> [DATASET CONTENT]
******
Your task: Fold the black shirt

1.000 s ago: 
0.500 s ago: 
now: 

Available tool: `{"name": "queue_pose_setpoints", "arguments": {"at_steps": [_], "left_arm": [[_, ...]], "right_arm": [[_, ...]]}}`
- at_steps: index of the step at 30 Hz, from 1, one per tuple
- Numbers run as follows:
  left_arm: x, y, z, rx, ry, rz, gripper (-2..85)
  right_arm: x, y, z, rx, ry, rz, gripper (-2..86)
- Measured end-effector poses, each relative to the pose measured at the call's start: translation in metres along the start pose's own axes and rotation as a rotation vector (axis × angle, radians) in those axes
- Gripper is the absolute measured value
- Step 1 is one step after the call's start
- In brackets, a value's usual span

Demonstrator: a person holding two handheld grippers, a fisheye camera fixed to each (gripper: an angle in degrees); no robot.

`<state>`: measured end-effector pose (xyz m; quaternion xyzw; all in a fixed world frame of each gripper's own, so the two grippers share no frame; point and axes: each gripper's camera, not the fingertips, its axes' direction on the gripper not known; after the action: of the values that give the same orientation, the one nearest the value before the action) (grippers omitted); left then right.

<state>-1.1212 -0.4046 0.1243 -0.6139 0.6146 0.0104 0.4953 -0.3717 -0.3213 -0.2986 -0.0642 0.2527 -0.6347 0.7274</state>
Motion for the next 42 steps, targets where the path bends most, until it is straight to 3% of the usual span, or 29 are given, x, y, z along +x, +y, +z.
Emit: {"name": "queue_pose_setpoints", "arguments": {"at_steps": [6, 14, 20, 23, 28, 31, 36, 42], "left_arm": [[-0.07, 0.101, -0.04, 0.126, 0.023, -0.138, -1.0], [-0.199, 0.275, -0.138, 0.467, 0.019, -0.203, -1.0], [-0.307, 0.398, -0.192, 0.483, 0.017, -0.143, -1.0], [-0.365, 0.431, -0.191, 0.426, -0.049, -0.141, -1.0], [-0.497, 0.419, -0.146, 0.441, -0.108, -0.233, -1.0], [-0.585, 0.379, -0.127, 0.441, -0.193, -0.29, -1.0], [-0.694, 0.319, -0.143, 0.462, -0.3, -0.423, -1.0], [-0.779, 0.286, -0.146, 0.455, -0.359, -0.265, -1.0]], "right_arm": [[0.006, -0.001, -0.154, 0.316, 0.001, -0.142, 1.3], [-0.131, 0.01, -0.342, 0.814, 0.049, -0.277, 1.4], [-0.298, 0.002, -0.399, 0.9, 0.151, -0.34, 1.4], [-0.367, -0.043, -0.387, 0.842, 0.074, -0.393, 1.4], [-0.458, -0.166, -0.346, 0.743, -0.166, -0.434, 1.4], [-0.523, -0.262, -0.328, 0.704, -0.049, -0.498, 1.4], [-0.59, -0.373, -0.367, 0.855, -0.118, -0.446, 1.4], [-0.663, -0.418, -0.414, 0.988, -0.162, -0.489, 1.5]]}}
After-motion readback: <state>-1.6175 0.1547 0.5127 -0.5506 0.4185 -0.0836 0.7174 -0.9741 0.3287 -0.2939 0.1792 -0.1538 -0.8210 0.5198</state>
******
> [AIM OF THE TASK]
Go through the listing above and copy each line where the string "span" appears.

> [TASK SOLUTION]
- In brackets, a value's usual span
Motion for the next 42 steps, targets where the path bends most, until it is straight to 3% of the usual span, or 29 are given, x, y, z along +x, +y, +z.

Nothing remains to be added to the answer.